Asserting Foreign Patent Claims in U.S. Federal Courts: What’s Left after Voda v. Cordis?
Abstract
Patent law is inherently territorial; a patent covers infringing activity only within the borders of the nation in which it should granted. However, this makes enforcing patent rights worldwide a daunting challenge. Rather than recklessly extending the extraterritorial reach of U.S. patent law, a better alternative would be to assert claims for infringement of multiple foreign patents in a single, U.S. forum.

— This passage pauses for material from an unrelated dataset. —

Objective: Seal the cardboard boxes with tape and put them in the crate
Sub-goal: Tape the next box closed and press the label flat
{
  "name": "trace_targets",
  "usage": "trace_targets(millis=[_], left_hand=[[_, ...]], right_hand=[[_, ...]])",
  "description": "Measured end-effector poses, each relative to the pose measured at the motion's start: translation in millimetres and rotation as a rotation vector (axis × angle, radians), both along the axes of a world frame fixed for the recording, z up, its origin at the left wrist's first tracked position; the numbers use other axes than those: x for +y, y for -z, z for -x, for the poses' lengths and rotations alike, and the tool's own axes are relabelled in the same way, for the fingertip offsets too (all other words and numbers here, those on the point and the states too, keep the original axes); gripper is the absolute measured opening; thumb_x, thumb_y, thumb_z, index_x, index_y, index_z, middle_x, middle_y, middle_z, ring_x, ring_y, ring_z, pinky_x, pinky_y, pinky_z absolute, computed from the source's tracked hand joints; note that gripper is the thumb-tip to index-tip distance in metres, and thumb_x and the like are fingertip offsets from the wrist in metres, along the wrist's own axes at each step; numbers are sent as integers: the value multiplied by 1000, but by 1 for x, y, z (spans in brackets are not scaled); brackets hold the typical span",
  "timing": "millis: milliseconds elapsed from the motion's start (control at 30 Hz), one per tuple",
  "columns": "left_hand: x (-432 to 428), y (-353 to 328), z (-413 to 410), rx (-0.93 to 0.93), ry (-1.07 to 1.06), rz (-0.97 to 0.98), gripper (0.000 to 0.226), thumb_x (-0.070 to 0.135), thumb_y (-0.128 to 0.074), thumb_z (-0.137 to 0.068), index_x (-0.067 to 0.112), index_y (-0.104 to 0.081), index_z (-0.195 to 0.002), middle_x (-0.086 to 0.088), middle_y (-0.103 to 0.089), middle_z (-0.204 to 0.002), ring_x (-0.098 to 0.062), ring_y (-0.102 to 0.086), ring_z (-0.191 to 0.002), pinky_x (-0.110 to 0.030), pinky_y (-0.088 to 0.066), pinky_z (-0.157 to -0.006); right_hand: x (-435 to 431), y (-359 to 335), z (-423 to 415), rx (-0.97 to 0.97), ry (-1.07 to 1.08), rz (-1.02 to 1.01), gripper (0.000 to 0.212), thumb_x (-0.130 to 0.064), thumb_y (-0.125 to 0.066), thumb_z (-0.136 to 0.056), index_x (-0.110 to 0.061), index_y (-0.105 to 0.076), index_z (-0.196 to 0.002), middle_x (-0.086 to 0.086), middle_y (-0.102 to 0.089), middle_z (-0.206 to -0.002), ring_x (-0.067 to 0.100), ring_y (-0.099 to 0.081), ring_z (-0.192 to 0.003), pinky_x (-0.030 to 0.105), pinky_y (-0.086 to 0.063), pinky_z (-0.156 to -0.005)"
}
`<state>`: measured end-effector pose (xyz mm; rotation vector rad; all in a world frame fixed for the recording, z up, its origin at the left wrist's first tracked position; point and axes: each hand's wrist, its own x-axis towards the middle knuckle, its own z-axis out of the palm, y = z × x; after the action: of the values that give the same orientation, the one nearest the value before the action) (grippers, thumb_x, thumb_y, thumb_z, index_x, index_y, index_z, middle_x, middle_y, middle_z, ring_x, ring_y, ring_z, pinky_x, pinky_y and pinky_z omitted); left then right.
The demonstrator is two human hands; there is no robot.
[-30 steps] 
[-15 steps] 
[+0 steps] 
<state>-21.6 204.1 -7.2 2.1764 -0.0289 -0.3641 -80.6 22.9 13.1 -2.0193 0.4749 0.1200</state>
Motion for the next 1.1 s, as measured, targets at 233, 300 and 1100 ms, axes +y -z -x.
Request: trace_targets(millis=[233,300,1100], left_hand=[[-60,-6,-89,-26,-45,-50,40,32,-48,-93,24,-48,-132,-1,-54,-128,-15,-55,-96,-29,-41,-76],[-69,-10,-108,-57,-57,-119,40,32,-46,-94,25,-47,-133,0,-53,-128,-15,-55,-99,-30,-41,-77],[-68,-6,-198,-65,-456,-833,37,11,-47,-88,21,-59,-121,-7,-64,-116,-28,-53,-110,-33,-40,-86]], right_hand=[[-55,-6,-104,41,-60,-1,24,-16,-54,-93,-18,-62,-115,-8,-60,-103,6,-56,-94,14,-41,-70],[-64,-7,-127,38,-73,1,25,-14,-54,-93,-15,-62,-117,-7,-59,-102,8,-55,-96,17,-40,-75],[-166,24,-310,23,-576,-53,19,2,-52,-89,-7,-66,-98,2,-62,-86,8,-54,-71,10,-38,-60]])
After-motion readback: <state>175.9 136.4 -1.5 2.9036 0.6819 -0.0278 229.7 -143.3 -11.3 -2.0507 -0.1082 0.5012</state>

This paper focuses on the new barriers raised to the prospects for such consolidated, multinational patent infringement proceedings by Voda v. Cordis, decided by the Federal Circuit in February. Voda held that federal supplemental jurisdiction should almost never exist over foreign patent claims due to “discretionary” considerations of comity, fairness, judicial economy, and convenience. The paper analyzes Voda’s erroneous statutory construction of the federal supplemental jurisdiction statute, 28 U.S.C. §1367, which arguably confuses the question of whether there is jurisdiction with the propriety of exercising it. It then explores the limited implications of the decision in light of the availability of federal diversity jurisdiction as an alternative to supplemental jurisdiction. More importantly, this paper also provides a comprehensive response to Voda’s ill-informed and narrow treatment of §1367(c)’s discretionary considerations. First, considerations of international comity may in some situations demand adjudication of foreign patent claims – particularly when the needs of the international system and the need to do justice to individual parties are taken into account. Second, since the central obstacle to asserting a foreign patent claim in U.S. court is the difficulty of adjudicating foreign patent validity, and nothing more, an “inter partes” approach to validity provides an adequate workaround to fairness and Act of State concerns.
Rather than waging a losing battle to exclude foreign patent claims from the federal courts, the Federal Circuit would be better off creating guidelines for when foreign patent claims may be properly asserted. Towards this end, this paper situates Voda within the worldwide debate on consolidated patent infringement, and attempts to provides preliminary suggestions for further inquiry – though a comprehensive examination of such guidelines is beyond its scope.
Suggested Citation
Eric D. Chan. "Asserting Foreign Patent Claims in U.S. Federal Courts: What’s Left after Voda v. Cordis?" Albany Law Journal of Science & Technology 18.1 (2007).